Originally published as Genetics Published Articles Ahead of Print on November 4, 2005.
Genetics, Vol. 172, 837-849, February 2006, Copyright © 2006
doi:10.1534/genetics.105.050245
Genetic Interactions Between Nhp6 and Gcn5 With Mot1 and the Ccr4Not Complex That Regulate Binding of TATA-Binding Protein in Saccharomyces cerevisiae
Debabrata Biswas,
Yaxin Yu,
Doyel Mitra and
David J. Stillman1
Department of Pathology, University of Utah Health Sciences Center, Salt Lake City, Utah 84132
1 Corresponding author: Department of Pathology, University of Utah, 30 North 1900 E., Room 5C126 SOM, Salt Lake City, UT 84132-2501.
E-mail: david.stillman{at}path.utah.edu
Our previous work suggests that the Nhp6 HMGB protein stimulates RNA polymerase II transcription via the TATA-binding protein TBP and that Nhp6 functions in the same functional pathway as the Gcn5 histone acetyltransferase. In this report we examine the genetic relationship between Nhp6 and Gcn5 with the Mot1 and Ccr4Not complexes, both of which have been implicated in regulating DNA binding by TBP. We find that combining either a nhp6ab or a gcn5 mutation with mot1, ccr4, not4, or not5 mutations results in lethality. Combining spt15 point mutations (in TBP) with either mot1 or ccr4 also results in either a growth defect or lethality.
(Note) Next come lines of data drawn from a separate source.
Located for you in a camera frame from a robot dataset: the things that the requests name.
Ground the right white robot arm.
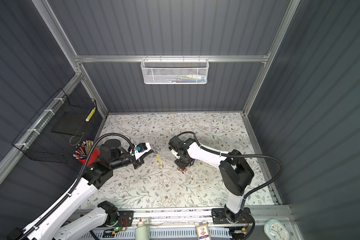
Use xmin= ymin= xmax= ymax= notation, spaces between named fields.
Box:
xmin=169 ymin=136 xmax=255 ymax=223

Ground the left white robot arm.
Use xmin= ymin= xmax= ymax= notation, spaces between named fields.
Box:
xmin=7 ymin=139 xmax=154 ymax=240

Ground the red pencil cup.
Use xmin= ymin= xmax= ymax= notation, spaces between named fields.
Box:
xmin=73 ymin=140 xmax=100 ymax=166

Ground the yellow marker in basket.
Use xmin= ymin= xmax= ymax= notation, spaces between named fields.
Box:
xmin=85 ymin=107 xmax=97 ymax=122

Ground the white bottle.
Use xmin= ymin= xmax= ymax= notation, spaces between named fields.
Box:
xmin=135 ymin=220 xmax=150 ymax=240

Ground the playing card box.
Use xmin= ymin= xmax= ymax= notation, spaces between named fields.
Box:
xmin=195 ymin=223 xmax=211 ymax=240

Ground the pale green alarm clock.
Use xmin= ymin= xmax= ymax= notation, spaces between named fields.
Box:
xmin=264 ymin=219 xmax=291 ymax=240

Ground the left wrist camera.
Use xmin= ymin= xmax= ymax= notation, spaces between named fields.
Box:
xmin=134 ymin=143 xmax=152 ymax=157

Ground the right black cable conduit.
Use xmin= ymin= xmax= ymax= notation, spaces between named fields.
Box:
xmin=176 ymin=131 xmax=285 ymax=208

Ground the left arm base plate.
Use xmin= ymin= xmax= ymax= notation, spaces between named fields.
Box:
xmin=98 ymin=211 xmax=135 ymax=228

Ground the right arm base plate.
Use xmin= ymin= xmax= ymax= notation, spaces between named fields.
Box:
xmin=211 ymin=208 xmax=255 ymax=225

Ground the white wire mesh basket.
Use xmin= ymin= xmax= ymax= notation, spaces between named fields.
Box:
xmin=141 ymin=59 xmax=210 ymax=85

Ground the black wire basket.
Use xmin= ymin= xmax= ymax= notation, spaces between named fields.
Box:
xmin=12 ymin=89 xmax=99 ymax=164

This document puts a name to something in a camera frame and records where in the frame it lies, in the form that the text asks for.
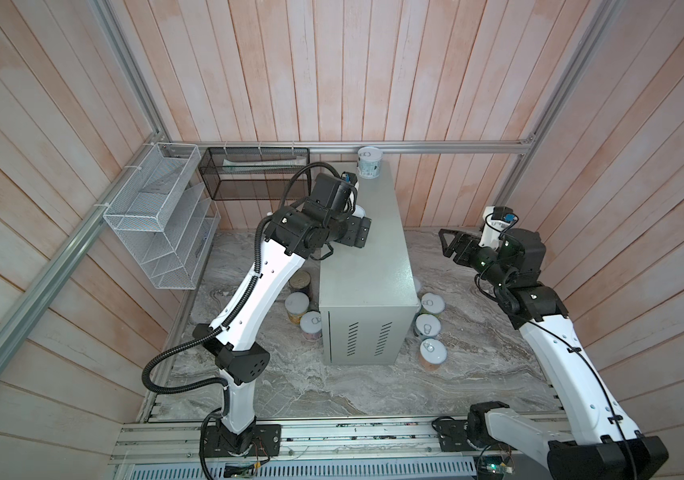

Several of these synthetic lethalities can be suppressed by overexpression of TFIIA, TBP, or Nhp6, suggesting that these genes facilitate formation of the TBPTFIIADNA complex. The growth defect of a not5 mutant can be suppressed by a mot1 mutant. HO gene expression is reduced by nhp6ab, gcn5, or mot1 mutations, and the additive decreases in HO mRNA levels in nhp6ab mot1 and gcn5 mot1 strains suggest different modes of action. Chromatin immunoprecipitation experiments show decreased binding of TBP to promoters in mot1 mutants and a further decrease when combined with either nhp6ab or gcn5 mutations.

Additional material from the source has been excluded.